Human Capabilities as Guiding Lights for the Field of AI-HRI: Insights from Engineering Education
It addresses the problem of misalignment between AI-HRI research and social justice goals for the AI-HRI community, proposing a conceptual shift rather than incremental technical improvements.
The paper analyzes AI-Human-Robot Interaction (AI-HRI) research through the Engineering for Social Justice (E4SJ) framework, finding it poorly aligned with principles like enhancing human capabilities, and suggests using E4SJ to guide future work toward more equitable technologies.
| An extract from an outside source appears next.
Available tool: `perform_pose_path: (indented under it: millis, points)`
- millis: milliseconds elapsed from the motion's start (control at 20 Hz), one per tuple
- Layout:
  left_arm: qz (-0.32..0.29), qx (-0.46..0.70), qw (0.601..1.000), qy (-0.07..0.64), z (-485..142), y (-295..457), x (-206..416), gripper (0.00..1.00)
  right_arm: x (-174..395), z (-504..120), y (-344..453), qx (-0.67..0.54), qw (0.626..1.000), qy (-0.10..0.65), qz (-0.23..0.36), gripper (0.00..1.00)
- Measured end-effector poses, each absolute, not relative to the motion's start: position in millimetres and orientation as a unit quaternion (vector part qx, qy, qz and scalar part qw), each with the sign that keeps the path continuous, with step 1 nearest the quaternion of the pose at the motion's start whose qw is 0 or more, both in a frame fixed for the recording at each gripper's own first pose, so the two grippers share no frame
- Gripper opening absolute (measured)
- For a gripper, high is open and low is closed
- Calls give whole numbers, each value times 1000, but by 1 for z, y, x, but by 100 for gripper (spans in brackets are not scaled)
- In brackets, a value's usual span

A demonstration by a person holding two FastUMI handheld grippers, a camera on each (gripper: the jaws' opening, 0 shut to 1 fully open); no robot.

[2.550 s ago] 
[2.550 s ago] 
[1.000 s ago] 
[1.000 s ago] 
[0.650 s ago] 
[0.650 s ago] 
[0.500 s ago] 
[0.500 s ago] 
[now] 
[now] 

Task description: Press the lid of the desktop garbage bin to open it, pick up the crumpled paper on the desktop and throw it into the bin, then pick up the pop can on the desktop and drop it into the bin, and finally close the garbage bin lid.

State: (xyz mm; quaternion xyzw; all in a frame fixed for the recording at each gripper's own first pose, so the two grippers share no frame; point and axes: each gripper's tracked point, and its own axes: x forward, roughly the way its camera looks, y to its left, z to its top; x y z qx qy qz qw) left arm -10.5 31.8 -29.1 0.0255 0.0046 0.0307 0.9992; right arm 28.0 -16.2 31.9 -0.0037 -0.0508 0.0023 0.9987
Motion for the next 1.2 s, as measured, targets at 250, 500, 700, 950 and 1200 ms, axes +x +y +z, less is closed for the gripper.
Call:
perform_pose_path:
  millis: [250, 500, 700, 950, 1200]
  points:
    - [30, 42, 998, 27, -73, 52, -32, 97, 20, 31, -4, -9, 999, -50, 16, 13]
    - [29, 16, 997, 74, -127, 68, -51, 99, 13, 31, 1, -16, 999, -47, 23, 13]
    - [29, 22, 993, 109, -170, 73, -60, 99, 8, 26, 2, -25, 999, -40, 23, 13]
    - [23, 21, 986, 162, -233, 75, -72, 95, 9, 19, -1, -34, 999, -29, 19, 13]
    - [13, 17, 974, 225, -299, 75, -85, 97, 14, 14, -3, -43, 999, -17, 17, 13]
Social Justice oriented Engineering Education frameworks have been developed to help guide engineering students' decisions about which projects will genuinely address human needs to create a better and more equitable society. In this paper, we explore the role such theories might play in the field of AI-HRI, consider the extent to which our community is (or is not) aligned with these recommendations, and envision a future in which our research community takes guidance from these theories. In particular, we analyze recent AI-HRI (through analysis of 2020 AI-HRI papers) and consider possible futures of AI-HRI (through a speculative ethics exercise). Both activities are guided through the lens of the Engineering for Social Justice (E4SJ) framework, which centers contextual listening and enhancement of human capabilities. Our analysis suggests that current AI-HRI research is not well aligned with the guiding principles of Engineering for Social Justice, and as such, does not obviously meet the needs of the communities we could be helping most. As such, we suggest that motivating future work through the E4SJ framework could help to ensure that we as researchers are developing technologies that will actually lead to a more equitable world.